▶ **What to do**: Whenever the word "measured" turns up in a line below, that line should be copied.

▶ **Supplied information**:
BEGIN

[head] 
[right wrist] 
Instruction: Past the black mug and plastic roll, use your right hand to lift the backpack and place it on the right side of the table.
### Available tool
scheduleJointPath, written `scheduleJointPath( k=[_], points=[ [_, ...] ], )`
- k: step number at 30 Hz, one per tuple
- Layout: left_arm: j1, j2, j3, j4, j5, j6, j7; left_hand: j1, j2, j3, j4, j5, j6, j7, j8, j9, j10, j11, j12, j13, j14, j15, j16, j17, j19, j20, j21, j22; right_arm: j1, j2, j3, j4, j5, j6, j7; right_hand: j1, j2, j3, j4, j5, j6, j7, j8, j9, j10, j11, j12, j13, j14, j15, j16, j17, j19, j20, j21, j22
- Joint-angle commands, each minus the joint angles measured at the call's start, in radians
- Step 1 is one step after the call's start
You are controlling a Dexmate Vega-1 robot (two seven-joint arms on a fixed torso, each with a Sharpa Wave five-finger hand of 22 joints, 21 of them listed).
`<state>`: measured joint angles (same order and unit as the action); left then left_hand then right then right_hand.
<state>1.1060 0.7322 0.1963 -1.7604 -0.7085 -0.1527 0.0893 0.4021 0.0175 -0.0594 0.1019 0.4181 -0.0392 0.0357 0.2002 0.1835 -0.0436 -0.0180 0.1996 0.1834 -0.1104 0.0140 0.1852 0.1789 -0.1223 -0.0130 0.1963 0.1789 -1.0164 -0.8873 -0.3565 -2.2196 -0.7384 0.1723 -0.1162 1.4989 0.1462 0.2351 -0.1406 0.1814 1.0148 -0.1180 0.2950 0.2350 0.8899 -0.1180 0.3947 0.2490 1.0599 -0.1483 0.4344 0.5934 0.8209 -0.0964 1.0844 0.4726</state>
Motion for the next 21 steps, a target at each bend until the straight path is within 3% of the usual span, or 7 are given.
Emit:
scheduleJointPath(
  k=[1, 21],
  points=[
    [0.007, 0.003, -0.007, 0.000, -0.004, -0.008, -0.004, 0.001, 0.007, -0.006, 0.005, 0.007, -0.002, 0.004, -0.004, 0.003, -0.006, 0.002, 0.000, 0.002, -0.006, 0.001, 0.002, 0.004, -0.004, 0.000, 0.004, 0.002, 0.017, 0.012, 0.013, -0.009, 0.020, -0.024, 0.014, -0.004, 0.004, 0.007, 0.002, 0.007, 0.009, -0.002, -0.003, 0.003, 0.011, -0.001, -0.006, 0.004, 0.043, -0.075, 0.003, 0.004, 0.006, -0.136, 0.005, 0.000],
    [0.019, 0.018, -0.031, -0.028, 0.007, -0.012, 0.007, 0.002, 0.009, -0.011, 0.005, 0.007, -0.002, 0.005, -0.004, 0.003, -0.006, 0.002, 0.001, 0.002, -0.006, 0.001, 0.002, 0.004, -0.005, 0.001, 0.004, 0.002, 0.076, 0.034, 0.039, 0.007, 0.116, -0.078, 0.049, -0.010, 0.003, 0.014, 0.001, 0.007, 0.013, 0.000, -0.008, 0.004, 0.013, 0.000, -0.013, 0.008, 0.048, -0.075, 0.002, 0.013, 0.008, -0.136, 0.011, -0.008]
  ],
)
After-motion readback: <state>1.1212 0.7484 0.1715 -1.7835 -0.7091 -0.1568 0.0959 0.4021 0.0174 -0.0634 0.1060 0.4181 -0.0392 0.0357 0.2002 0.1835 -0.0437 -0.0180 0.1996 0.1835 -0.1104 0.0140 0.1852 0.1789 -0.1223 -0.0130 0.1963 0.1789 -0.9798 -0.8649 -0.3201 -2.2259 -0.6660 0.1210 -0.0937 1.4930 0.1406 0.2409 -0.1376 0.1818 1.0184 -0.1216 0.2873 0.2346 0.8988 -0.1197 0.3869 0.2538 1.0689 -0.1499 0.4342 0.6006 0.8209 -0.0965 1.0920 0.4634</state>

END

▶ **Result of this exercise**:
- Joint-angle commands, each minus the joint angles measured at the call's start, in radians
`<state>`: measured joint angles (same order and unit as the action); left then left_hand then right then right_hand.

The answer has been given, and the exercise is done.